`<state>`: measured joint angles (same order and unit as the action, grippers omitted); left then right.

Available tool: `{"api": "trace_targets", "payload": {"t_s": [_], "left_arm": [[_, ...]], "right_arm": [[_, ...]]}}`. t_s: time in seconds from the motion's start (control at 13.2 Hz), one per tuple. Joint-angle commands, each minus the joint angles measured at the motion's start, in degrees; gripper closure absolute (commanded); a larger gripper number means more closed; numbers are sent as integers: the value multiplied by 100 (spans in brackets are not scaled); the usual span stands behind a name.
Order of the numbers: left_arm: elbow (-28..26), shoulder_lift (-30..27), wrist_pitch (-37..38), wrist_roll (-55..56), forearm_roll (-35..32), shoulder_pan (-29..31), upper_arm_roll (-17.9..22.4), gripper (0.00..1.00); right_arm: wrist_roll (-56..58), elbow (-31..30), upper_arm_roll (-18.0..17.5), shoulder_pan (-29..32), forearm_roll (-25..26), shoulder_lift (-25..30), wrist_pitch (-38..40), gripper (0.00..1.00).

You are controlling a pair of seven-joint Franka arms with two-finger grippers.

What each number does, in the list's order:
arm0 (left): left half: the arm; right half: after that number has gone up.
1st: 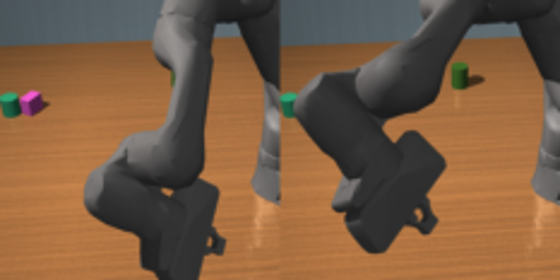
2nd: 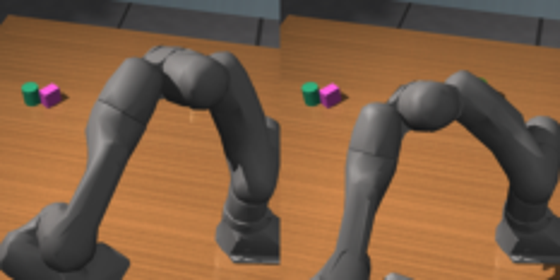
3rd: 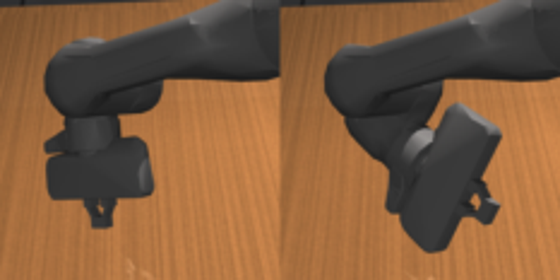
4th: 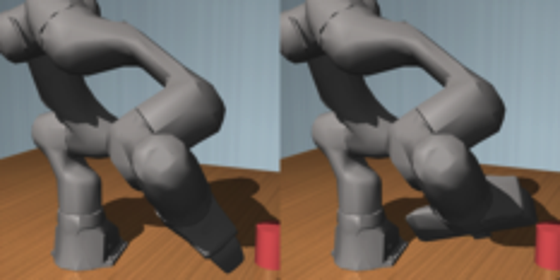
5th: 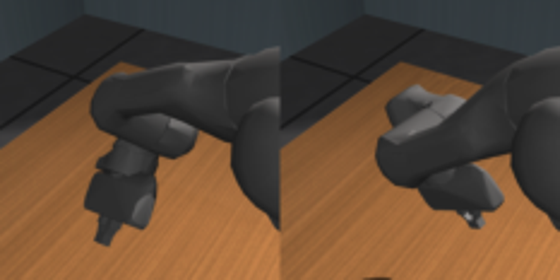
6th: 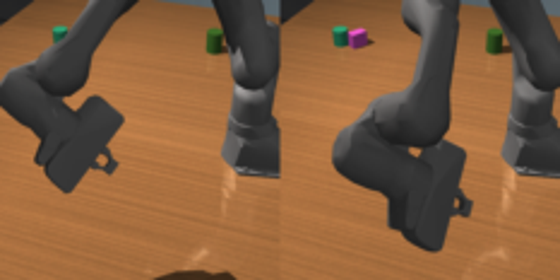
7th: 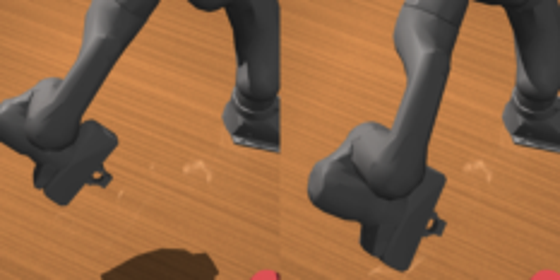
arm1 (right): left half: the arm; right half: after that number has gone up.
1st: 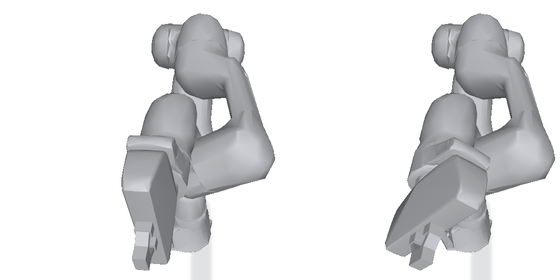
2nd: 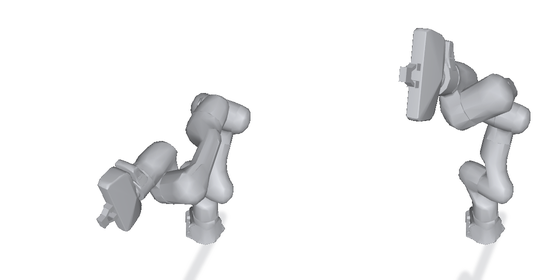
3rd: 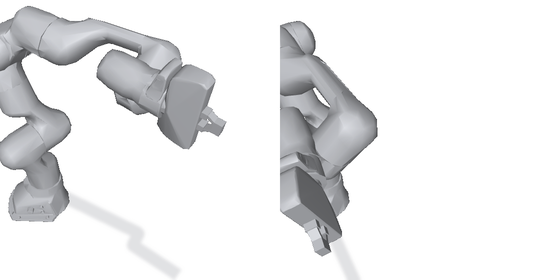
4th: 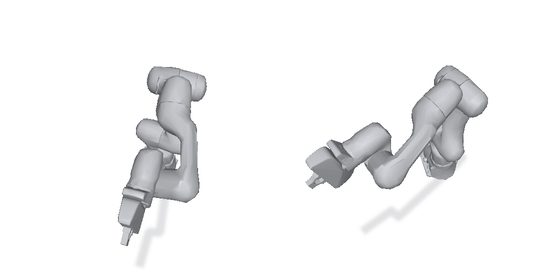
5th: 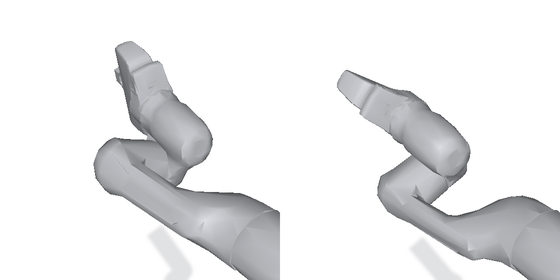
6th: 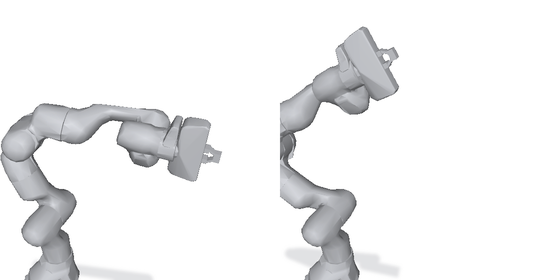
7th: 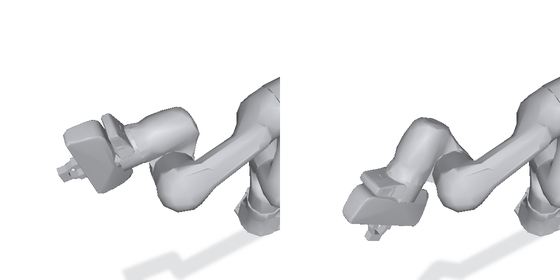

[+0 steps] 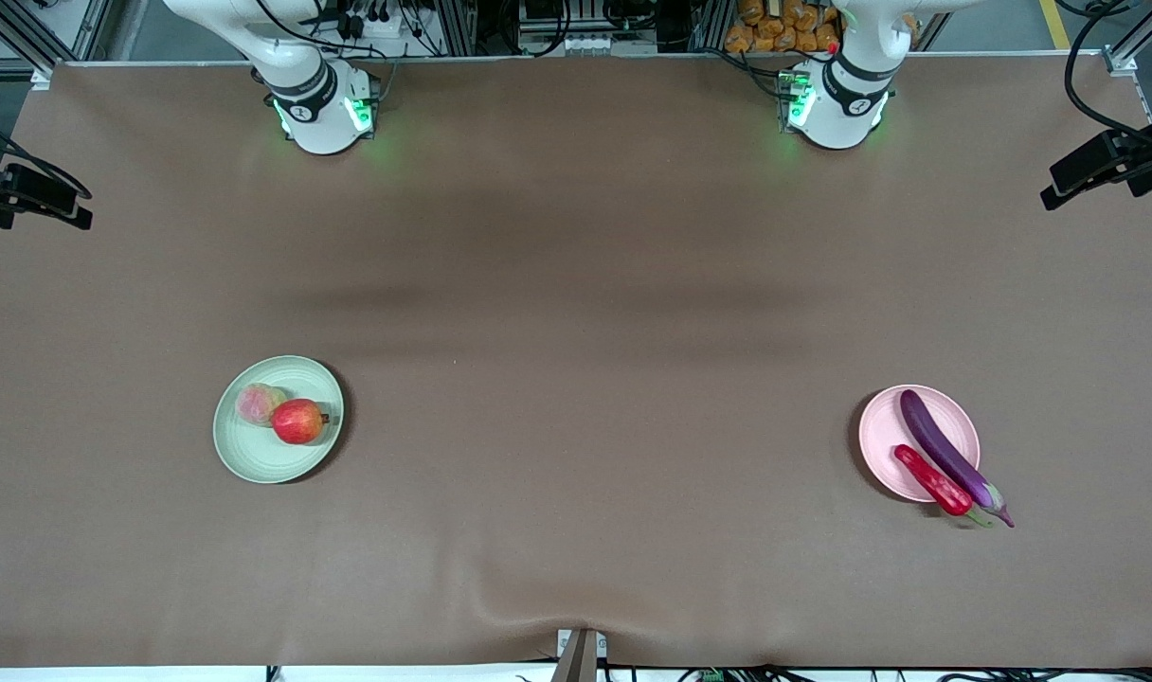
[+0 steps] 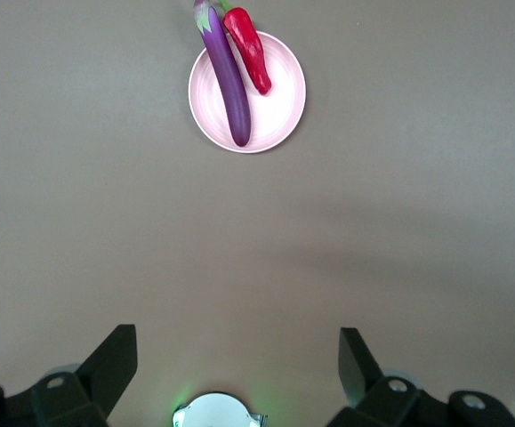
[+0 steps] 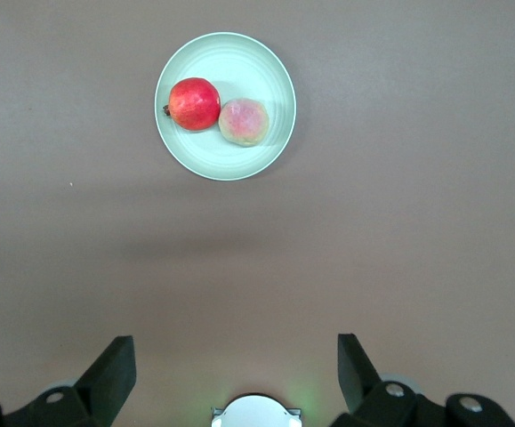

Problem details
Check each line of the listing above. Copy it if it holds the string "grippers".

Task solution
`<state>`: measured joint angles (same order and unit as the action, grippers omitted); left then right.
You are controlling a pair of seven-joint Franka arms with two-finger grippers.

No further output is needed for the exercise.